> Assigned task
Return each line of the records below that contains the word "blue".

> Input data

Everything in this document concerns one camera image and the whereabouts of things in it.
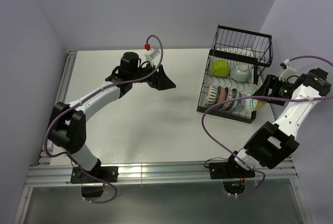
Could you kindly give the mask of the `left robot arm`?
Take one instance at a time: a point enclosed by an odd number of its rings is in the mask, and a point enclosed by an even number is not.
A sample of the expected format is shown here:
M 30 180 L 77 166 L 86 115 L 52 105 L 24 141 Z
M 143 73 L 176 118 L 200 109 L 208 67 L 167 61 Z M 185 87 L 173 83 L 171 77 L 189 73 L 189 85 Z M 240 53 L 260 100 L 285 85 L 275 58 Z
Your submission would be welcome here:
M 69 104 L 57 103 L 52 111 L 46 132 L 46 141 L 63 149 L 83 169 L 83 177 L 89 182 L 101 178 L 101 161 L 90 151 L 86 142 L 86 123 L 108 104 L 122 98 L 135 83 L 147 83 L 158 91 L 174 89 L 175 83 L 165 74 L 161 63 L 153 60 L 163 56 L 158 49 L 145 52 L 142 62 L 135 52 L 123 54 L 120 64 L 95 90 Z

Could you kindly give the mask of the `white bowl pink interior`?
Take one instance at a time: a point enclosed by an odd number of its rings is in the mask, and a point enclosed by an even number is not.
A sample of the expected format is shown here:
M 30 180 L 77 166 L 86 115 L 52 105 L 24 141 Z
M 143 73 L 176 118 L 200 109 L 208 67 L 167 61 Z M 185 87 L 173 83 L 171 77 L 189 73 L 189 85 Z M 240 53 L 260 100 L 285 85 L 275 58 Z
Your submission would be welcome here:
M 220 95 L 220 90 L 218 87 L 214 85 L 208 86 L 207 97 L 205 101 L 205 107 L 211 107 L 212 105 L 216 104 Z

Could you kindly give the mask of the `blue triangle pattern bowl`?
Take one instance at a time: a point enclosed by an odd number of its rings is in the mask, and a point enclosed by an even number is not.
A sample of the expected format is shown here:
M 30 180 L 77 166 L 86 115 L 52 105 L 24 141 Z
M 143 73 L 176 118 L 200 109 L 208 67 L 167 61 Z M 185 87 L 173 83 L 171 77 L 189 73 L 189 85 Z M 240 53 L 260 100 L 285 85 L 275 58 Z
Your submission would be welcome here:
M 236 101 L 232 101 L 231 102 L 231 99 L 235 99 L 236 98 L 236 96 L 237 96 L 237 90 L 236 89 L 230 89 L 228 87 L 226 87 L 225 90 L 227 92 L 227 97 L 226 97 L 226 99 L 224 101 L 222 109 L 224 111 L 232 111 L 237 106 L 237 102 Z

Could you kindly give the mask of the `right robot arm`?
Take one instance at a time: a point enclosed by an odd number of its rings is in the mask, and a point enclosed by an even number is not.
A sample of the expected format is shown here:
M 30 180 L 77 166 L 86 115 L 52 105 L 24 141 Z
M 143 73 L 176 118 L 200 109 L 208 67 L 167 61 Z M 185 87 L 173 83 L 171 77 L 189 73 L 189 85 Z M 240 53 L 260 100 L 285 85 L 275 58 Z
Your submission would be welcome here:
M 321 68 L 311 69 L 299 76 L 294 83 L 281 81 L 268 75 L 256 96 L 266 96 L 266 102 L 283 105 L 279 99 L 290 99 L 282 114 L 274 123 L 266 122 L 244 145 L 231 155 L 225 171 L 231 177 L 254 176 L 256 166 L 275 168 L 298 147 L 297 133 L 306 116 L 317 104 L 316 97 L 323 98 L 331 89 L 328 73 Z

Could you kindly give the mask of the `celadon green bowl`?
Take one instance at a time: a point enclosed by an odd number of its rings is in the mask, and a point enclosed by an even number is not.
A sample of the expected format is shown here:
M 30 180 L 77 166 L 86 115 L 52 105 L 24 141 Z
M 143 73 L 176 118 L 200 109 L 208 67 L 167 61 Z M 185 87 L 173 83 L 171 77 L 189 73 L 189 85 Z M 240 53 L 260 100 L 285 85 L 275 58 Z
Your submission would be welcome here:
M 247 82 L 250 78 L 250 70 L 245 64 L 235 65 L 230 70 L 230 76 L 235 81 Z

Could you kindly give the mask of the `blue floral bowl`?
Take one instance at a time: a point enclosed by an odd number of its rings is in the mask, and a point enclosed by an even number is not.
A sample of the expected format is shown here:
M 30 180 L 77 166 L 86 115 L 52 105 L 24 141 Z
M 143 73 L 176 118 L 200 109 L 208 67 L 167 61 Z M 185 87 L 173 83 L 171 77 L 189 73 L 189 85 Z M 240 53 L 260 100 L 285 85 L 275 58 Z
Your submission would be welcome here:
M 232 106 L 231 108 L 229 109 L 229 111 L 234 111 L 234 110 L 237 110 L 240 105 L 242 104 L 242 94 L 237 90 L 237 89 L 232 89 L 232 92 L 233 92 L 233 98 L 237 98 L 238 100 L 237 101 L 233 101 L 232 103 Z

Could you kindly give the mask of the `yellow daisy bowl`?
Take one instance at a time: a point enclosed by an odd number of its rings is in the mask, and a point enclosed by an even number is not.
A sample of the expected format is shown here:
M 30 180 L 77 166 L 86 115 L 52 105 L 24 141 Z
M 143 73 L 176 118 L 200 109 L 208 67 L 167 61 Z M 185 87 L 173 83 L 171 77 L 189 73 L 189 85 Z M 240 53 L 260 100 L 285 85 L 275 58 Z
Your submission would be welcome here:
M 258 86 L 256 84 L 253 84 L 247 96 L 252 96 L 254 95 L 255 92 L 258 91 Z M 245 100 L 245 108 L 248 112 L 253 112 L 253 111 L 258 111 L 259 109 L 263 108 L 266 105 L 266 101 L 259 100 L 259 99 L 253 99 L 253 98 L 248 98 Z

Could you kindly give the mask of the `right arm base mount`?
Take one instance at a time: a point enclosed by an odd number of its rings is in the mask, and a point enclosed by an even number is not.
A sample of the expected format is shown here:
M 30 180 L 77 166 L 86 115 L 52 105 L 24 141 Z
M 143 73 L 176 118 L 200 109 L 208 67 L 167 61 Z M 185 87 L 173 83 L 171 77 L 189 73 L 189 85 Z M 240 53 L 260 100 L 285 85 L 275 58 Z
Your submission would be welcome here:
M 227 180 L 223 182 L 223 187 L 228 196 L 237 197 L 243 194 L 246 189 L 246 179 L 255 177 L 254 171 L 244 169 L 233 158 L 231 160 L 221 157 L 211 158 L 206 160 L 203 166 L 209 170 L 210 179 Z

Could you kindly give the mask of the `green square bowl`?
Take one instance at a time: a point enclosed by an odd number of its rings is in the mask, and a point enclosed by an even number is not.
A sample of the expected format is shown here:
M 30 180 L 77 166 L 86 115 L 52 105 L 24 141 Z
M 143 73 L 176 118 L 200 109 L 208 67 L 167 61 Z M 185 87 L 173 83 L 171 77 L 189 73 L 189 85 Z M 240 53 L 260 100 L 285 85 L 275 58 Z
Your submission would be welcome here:
M 229 65 L 227 61 L 216 60 L 212 63 L 211 73 L 216 77 L 228 77 L 229 76 Z

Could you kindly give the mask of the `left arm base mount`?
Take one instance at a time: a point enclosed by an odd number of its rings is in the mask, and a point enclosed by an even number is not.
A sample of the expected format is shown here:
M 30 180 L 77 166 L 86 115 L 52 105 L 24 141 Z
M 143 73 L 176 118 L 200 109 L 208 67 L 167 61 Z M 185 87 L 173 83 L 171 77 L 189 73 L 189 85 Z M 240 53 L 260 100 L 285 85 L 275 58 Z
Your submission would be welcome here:
M 73 167 L 70 183 L 81 185 L 81 195 L 85 200 L 94 203 L 109 202 L 118 194 L 117 188 L 113 185 L 118 180 L 118 170 L 117 166 L 101 166 L 95 171 L 85 171 L 80 167 Z M 106 186 L 114 189 L 113 196 L 108 200 L 98 201 L 97 199 L 102 196 Z

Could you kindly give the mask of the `leaf pattern bowl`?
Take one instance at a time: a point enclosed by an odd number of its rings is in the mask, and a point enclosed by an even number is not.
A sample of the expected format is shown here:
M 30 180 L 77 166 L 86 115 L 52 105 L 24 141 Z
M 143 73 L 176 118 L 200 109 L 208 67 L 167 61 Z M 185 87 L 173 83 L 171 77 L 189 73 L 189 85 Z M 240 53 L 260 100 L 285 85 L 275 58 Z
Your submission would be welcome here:
M 219 92 L 219 95 L 218 95 L 215 103 L 218 104 L 218 103 L 226 101 L 226 98 L 228 96 L 228 87 L 218 86 L 217 90 Z

> Task solution
Could you kindly give the mask of the `blue triangle pattern bowl`?
Could you kindly give the mask of the `blue floral bowl`?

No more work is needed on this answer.